WHAT IS NEEDED ▸
The data should be written out in full, exactly as it stands, and the pictures dropped.

RAW DATA ▸
——
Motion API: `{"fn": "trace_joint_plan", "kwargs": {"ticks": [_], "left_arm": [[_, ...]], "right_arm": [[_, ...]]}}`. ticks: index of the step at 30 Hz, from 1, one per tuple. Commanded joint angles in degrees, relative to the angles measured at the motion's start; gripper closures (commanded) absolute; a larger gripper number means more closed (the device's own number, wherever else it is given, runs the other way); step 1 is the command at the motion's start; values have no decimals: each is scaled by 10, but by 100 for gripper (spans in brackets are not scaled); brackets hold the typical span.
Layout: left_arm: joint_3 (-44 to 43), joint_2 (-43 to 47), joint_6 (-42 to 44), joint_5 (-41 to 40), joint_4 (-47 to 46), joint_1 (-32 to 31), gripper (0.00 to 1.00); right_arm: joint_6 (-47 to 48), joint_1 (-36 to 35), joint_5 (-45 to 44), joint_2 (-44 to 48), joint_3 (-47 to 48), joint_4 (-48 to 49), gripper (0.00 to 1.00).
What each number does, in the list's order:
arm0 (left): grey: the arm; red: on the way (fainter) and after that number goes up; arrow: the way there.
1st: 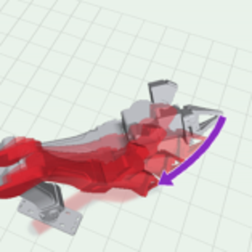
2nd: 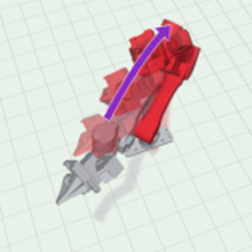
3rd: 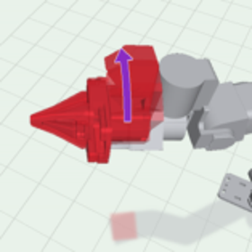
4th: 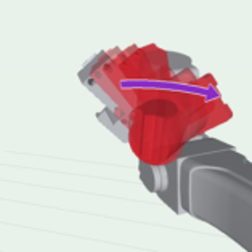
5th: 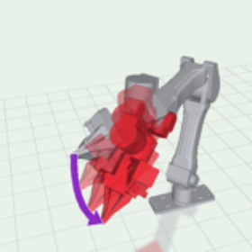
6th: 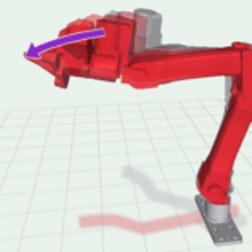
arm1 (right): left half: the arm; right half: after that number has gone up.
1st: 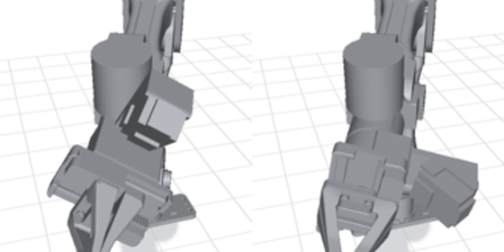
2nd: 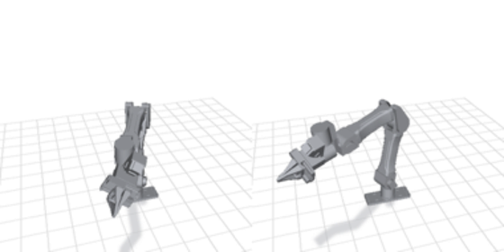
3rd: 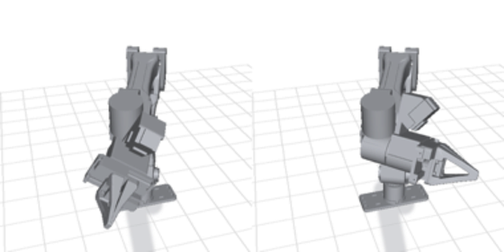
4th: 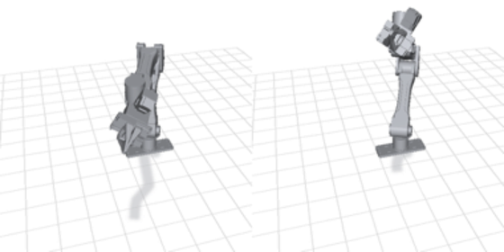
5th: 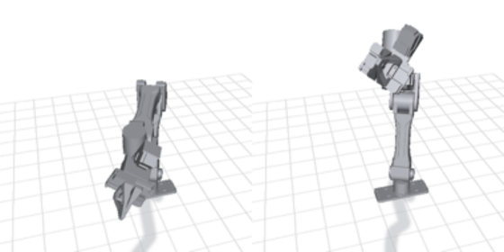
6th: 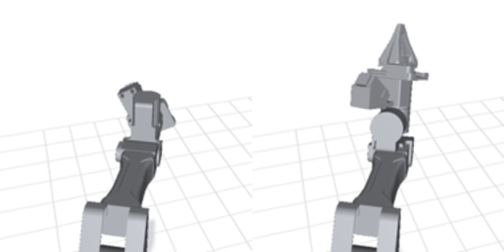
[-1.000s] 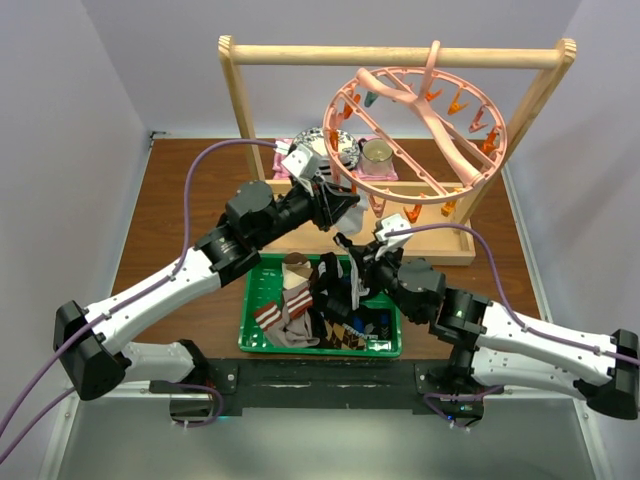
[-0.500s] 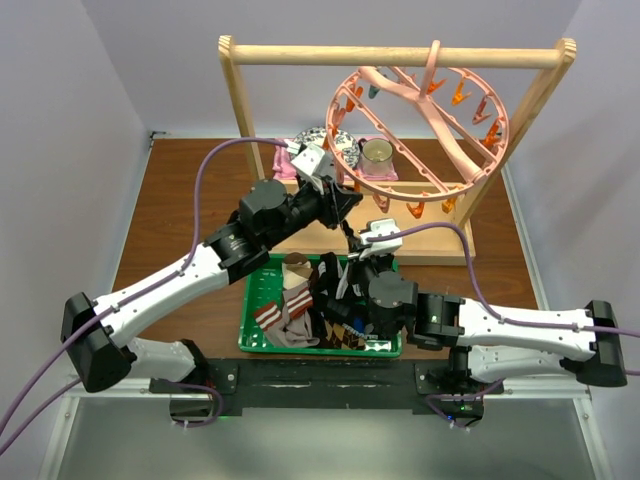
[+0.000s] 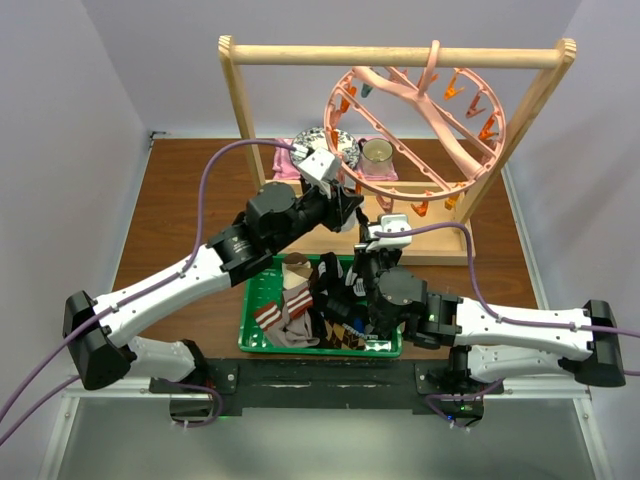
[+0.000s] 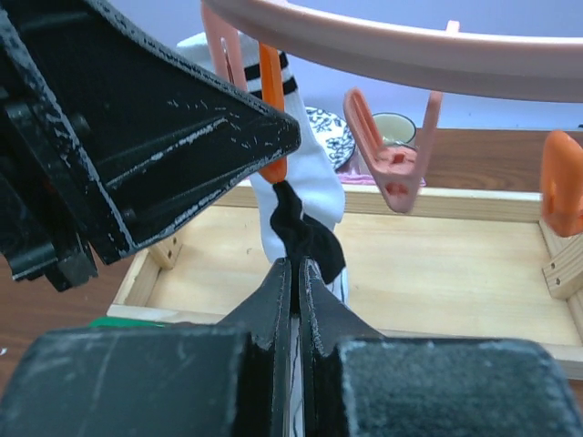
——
TASK RESULT ▸
Motion API: `{"fn": "trace_joint_plan", "kwargs": {"ticks": [_], "left_arm": [[_, ...]], "right_arm": [[_, ...]]}}`. ticks: index of the step at 30 Hz, from 1, one per tuple. Commanded joint angles in degrees, relative to the angles measured at the motion's start; gripper closures (commanded) absolute; a larger gripper number means more closed (the device's own number, wherever else it is given, runs the other way); step 1 is the command at the motion's start; values have no decimals: each is scaled by 10, but by 100 for gripper (spans in brackets are not scaled); brackets hold the typical span.
Layout: left_arm: joint_3 (-44 to 43), joint_2 (-43 to 47), joint_6 (-42 to 44), joint_5 (-41 to 40), joint_4 (-47 to 46), joint_1 (-32 to 31), gripper (0.00 to 1.00); right_arm: joint_6 (-47 to 48), joint_1 (-36 to 35), joint_5 (-45 to 44), joint_2 (-44 to 48), joint_3 (-47 to 48), joint_4 (-48 to 49), gripper (0.00 to 1.00).
What each number does, in the list's order:
arm0 (left): grey: the arm; red: on the way (fainter) and after that number goes up; arrow: the way there.
1st: 
2nd: 
3rd: 
4th: 
5th: 
6th: 
arm1 (right): left half: the arm; right half: after that number has gone up.
1st: 
2nd: 
3rd: 
4th: 
5th: 
6th: 
[-1.000s] 
[-0.500s] 
[+0.000s] 
[+0.000s] 

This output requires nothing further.